Now his fear was that no command would come, and he realized that his overtures to the warden had been probably meant to provoke one. It was surprising to think of, but he had never expected, after his arrest, to be let off. In a way he had actually been anticipating jail. He had missed the army, had never lived in a dormitory. His knowledge of large groups of men had been limited to the locker rooms of country clubs, but even there, in the carpeted corridors and shower rooms, with the tall, colorful bottles of hair oils stacked on the marble washstands like thick liqueurs behind a bar, he had sensed undertones of violence and truth. He did not want camaraderie; he wanted men: to be thrust among them, to see what would happen to him among them, to see what they would be like unencumbered by wives and kids and jobs they cared about — to see, finally, if they would be like himself.



And still he waited — for prison clothes, for Bisch to talk to him, for a command. He spent most of his time lying on his cot alone in his cell — Bisch did not return until evening — and he could not have told himself that night what he had been thinking of that day. He thought, he supposed, of what men think of in the waiting rooms of train stations, or standing in lines, or driving on turnpikes.

He was a man in jail for a crime that technically he had not committed. And that made him a victim. Yet he did not feel like a victim, nor even particularly wronged. He did not find himself, as he supposed many here did, waiting expectantly for communiqués from his lawyers. He did not even particularly believe in his appeal, nor in second chances generally. Though he was a man who usually made first moves, there was a vast inertia in him which made it difficult for him to believe in changes, revolutions, upsettings, rectifications, undoings.

“Nothing doing,” he said aloud. It was as hard to get started on himself as it was to learn about the stars. (He wondered what was written about him in those records they kept.) In this prison, in this small cell no bigger than the rooms where he had slept out his childhood, guilt came as hard as righteousness.

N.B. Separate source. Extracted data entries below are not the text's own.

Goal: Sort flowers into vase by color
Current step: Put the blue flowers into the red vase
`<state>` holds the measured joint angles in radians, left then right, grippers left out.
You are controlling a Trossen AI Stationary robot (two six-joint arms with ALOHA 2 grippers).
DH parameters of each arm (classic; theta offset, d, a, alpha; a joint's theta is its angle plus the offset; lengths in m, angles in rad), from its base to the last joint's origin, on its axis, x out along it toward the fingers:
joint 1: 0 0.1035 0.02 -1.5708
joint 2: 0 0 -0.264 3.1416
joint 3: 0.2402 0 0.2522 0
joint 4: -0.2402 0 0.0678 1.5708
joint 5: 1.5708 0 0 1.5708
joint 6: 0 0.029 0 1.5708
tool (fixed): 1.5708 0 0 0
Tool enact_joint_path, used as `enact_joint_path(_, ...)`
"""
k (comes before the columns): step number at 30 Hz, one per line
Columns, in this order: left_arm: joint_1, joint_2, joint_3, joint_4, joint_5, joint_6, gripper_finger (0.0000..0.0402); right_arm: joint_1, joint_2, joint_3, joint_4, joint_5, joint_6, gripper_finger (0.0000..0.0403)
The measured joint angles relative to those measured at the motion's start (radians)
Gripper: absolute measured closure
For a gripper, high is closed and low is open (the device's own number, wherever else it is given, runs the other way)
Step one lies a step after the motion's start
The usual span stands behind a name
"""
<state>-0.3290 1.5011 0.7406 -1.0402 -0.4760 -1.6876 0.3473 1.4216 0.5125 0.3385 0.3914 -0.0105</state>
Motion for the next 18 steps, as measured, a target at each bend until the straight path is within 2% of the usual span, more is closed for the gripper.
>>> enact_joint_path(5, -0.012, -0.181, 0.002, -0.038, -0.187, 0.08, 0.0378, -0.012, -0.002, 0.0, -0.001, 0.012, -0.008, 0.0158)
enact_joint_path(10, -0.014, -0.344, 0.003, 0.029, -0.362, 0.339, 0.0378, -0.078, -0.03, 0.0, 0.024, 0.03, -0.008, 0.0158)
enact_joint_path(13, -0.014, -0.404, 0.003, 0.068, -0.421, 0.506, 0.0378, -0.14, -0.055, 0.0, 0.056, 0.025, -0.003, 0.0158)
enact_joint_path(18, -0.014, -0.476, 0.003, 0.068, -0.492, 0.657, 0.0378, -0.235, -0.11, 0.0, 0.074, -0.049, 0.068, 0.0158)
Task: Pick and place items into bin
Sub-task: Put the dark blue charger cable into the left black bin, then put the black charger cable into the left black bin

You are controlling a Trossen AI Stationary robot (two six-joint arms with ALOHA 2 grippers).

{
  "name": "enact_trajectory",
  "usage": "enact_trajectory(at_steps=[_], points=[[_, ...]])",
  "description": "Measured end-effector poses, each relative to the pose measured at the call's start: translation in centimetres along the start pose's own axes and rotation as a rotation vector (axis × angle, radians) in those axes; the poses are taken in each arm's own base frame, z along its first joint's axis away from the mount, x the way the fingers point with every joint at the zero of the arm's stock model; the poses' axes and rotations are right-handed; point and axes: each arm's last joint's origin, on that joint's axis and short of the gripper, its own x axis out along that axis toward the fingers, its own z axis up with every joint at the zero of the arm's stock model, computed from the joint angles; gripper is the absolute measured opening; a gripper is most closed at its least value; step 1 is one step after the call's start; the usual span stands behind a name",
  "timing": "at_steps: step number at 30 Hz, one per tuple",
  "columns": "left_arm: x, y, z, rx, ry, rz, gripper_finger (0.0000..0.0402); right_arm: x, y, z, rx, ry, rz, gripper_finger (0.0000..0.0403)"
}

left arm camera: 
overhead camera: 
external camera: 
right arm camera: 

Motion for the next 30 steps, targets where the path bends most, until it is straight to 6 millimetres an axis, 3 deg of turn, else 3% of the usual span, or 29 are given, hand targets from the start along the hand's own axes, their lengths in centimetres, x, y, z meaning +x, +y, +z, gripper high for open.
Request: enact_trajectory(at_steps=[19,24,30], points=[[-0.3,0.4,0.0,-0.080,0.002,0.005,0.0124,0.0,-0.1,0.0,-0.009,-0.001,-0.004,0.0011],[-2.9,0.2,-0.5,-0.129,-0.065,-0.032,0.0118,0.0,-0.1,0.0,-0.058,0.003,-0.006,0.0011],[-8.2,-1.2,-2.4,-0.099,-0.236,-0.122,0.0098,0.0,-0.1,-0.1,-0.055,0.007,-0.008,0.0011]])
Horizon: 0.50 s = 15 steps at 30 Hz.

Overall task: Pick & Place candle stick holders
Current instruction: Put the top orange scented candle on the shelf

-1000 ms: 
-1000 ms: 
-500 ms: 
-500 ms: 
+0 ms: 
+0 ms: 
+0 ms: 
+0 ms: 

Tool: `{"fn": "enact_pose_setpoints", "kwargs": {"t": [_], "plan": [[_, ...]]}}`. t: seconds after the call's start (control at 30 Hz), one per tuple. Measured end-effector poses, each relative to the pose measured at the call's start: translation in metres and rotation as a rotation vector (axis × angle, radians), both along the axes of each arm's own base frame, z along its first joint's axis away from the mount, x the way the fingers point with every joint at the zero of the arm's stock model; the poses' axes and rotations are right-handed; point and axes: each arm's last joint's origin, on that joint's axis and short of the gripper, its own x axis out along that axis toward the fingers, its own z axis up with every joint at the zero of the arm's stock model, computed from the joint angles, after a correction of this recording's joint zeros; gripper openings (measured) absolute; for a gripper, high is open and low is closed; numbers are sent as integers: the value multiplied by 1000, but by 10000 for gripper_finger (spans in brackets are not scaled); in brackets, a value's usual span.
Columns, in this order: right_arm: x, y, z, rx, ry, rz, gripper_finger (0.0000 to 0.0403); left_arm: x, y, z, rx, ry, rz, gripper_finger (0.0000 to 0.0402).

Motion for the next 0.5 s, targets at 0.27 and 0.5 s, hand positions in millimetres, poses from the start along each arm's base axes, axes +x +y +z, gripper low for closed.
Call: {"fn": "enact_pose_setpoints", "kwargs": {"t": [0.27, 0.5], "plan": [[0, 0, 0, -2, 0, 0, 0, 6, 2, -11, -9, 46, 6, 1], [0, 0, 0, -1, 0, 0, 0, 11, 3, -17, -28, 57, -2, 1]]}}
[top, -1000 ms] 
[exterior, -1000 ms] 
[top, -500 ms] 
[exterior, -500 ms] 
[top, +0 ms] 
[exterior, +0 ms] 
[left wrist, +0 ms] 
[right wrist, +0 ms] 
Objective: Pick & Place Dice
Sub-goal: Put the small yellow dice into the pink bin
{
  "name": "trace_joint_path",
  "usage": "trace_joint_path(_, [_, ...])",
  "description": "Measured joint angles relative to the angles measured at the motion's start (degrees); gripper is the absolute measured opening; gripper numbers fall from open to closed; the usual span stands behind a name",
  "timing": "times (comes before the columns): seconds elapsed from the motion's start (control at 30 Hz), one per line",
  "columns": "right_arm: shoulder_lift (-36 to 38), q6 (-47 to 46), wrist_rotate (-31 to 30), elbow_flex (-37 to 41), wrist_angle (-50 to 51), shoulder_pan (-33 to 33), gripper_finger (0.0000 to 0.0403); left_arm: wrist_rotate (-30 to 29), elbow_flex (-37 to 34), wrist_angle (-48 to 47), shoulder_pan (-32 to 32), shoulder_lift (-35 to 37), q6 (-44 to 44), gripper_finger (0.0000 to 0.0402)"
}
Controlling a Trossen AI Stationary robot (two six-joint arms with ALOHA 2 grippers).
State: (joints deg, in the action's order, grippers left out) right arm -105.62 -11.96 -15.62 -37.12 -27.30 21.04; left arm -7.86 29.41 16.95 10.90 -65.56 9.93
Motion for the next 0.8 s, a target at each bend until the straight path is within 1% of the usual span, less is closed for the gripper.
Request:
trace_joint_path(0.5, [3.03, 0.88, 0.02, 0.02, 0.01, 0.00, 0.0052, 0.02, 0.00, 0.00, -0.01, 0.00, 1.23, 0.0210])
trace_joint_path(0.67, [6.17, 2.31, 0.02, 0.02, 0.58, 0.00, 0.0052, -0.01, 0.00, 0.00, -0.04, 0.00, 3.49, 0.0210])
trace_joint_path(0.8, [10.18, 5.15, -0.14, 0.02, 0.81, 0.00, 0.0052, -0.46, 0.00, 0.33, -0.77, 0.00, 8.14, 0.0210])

When Feldman was not on his cot or in the dining hall, he was at his window watching the exercise yard. There, in the early afternoon, the men came randomly from the different buildings about the enormous yard to walk beneath the guns of the guards. Most moved about talking quietly in small groups, seemingly conspiratorial clusters. But others — even two floors above, Feldman sensed their ruthless energy — might almost have been men splashing naked in lakes. It excited him to watch them. Frequently one would bolt forward in a sudden passionate run. It was pathetic to see him turned by a wall or have to pull abruptly up as he came near the others. Another might stop where he was to jump violently in place for a few moments. One man was constantly winding up in frantic arcs, but nothing came out of his hand when he threw. And certain others would sink abruptly to their knees as though hit by bullets and then roll about on the ground.

The first time this happened Feldman looked instinctively to the guards who, though they had seen all that Feldman had, continued their careless, placid patrols along the walls. They did not seem to regard as important the sudden screams that tore from the throats of a few of the men like great flags of pain. Only later did Feldman realize that the guards never watched the groups at all, but concentrated instead on the seven or eight he had noticed.

They were, like himself, men in street clothes.

“We’re in business,” Feldman said softly. “Now. Now it comes.”